Measures of nocturnal oxyhemoglobin desaturation in children with neuromuscular disease or Prader-Willi syndrome.

Objectives: Evidence for nocturnal oximetry interpretation in patients with abnormal neuromuscular function is limited. We aimed to compare children with neuromuscular disease (NMD) or Prader-Willi syndrome (PWS) to otherwise healthy subjects with obstructive sleep-disordered breathing (SDB) or without respiratory disorder (controls) regarding nocturnal oximetry parameters.

Methods: We analyzed recordings from children with: (a) NMD; (b) PWS; (c) snoring and adenotonsillar hypertrophy and/or obesity (SDB); and (d) controls. Outcomes included: (a) basal SpO ; (b) proportions of subjects with McGill oximetry score (MOS) >1 (clusters of desaturations); and (c) desaturation index (SpO drops ≥3%/h-ODI3).
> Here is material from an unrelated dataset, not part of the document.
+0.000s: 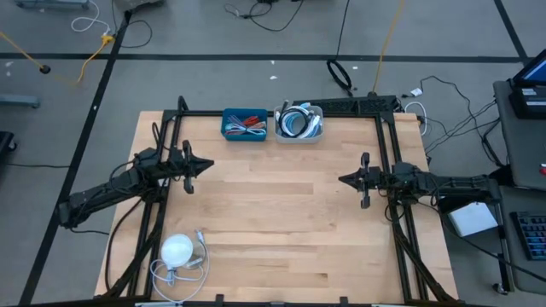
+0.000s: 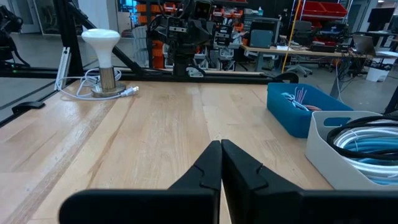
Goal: Pick & Place USB Port
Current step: Return to Home Position
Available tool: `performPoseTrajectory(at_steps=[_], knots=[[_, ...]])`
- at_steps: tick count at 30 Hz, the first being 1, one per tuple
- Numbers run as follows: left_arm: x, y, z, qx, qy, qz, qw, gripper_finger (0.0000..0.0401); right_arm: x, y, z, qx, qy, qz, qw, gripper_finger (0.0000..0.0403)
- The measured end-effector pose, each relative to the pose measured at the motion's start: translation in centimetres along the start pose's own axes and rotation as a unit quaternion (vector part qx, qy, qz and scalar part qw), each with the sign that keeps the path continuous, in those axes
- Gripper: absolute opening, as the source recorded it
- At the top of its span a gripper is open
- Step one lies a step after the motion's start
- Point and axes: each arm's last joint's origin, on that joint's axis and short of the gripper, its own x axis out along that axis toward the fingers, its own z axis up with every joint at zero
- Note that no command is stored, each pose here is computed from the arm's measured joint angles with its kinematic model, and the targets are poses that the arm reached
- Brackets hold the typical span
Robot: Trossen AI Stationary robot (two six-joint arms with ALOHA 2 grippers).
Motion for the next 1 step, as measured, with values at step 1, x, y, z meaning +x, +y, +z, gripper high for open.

Results: Data of 12 subjects with NMD (median age, 5.2 years; IQR, 2.7, 8.2), 14 children with PWS (5 years; 2.3, 6.9), 21 children with SDB (5.8 years; 4.6, 9.6), and 20 controls (6.2 years; 5.4, 11.2) were analyzed. Children with NMD, PWS, and SDB had lower basal SpO than controls (95.6% [94.5%, 96.9%], 96.2% [95.1%, 97.4%], 96.1% [95.8%, 97.5%] vs 97.8% [97.2%, 97.9%], respectively; (P < .01). NMD and PWS showed the greatest negative effect on basal SpO (P < .05). Children with SDB or PWS had a higher risk of MOS >1 than patients with NMD (OR, 25.9 [95% CI, 3.4-200.4] and 9.5 [1.5-62.6]). NMD, PWS, and SDB were similar regarding ODI3, which was elevated compared to ODI3 in controls (P < .05). Frequent desaturations predominated in NMD, while periods of sustained desaturation were noted in NMD and PWS.

Conclusion: PWS and NMD have a negative effect on basal SpO , while clusters of desaturations are prevalent in patients with PWS or obstructive SDB.